CousinA and wife had rearranged the name tags so they were sitting either side of GG. They were standing there arguing that GG wanted nothing more than that and people shouldn't be depriving GG of what she wanted. GG's lovely and didn't want to say no, but she couldn't keep her feelings from her face.
Anyway MIL sorted it and GG sat next to dc1 and loved it.
And to add to the battiness. There we are exchanging presents after lunch. The way that family do it is hand out the presents and when they're all handed out open them at once.
So you can picture the scene. All the presents handed out, and someone says "let's open".
CousinA's wife jumps to her feet and calls "wait everyone, we've got important news".
Everyone looks at her expecting pregnancy announcement or something like that. "Guess what," she says "CousinA has decided to apply for a promotion at work."
I will add as a follow up when we next got together someone asked how the promotion was going. According to them he decided not to apply for it. I suspect he did and didn't get it, but maybe that's too catty.

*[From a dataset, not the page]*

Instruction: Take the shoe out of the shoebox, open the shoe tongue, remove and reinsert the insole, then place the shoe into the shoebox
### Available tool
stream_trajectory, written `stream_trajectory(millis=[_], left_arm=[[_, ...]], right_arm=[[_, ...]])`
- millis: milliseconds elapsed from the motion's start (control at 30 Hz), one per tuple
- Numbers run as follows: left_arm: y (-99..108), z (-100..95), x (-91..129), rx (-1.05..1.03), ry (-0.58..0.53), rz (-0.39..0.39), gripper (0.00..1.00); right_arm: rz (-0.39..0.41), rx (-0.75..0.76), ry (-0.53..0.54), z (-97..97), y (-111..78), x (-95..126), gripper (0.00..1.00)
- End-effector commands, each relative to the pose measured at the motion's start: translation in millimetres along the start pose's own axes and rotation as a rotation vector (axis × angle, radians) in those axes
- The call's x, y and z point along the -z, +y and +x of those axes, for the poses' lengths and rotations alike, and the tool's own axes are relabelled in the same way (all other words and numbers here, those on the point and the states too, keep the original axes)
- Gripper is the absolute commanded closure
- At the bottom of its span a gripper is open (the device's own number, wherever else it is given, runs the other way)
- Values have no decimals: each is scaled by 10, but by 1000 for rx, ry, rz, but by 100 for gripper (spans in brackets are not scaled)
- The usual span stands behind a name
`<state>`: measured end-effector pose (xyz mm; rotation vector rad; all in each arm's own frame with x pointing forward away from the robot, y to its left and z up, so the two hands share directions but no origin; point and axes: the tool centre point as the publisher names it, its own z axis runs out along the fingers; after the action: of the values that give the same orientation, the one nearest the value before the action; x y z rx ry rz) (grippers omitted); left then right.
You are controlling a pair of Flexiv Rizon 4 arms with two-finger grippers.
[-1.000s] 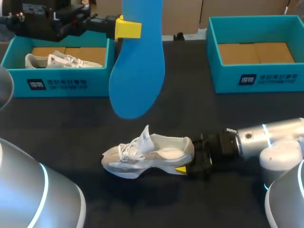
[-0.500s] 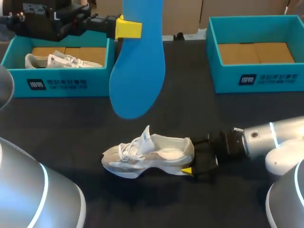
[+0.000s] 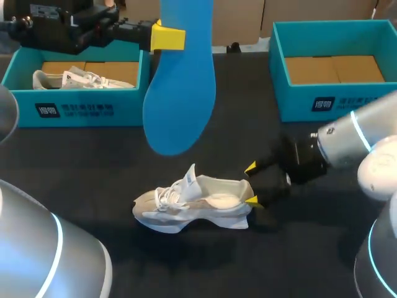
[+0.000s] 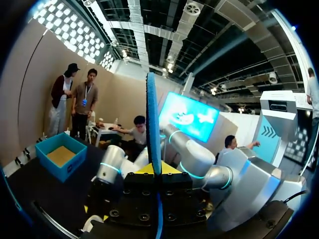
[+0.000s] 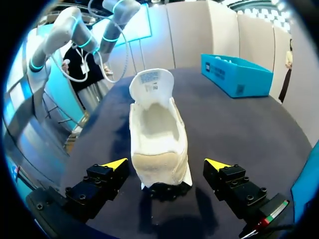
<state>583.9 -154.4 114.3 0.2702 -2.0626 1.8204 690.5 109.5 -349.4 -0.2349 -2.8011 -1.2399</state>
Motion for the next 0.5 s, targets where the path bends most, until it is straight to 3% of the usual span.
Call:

SnowWhitesRestingBitchFace · 25/09/2021 13:02

@Sunshinealligator

I thought this would be quite funny, but its sad. She doesn't sound well. I think she might need to speak to someone about this.
She's been told multiple times that she needs professional help. Nicely and more firmly. I love her, I genuinely do. She's my family. There is only so much I or anyone else can do though unless she wants to help herself.

I know I've made it sound horrible and sometimes it is. Sometimes it genuinely is funny and she'll laugh about it later herself but I'm beyond knowing how to react now.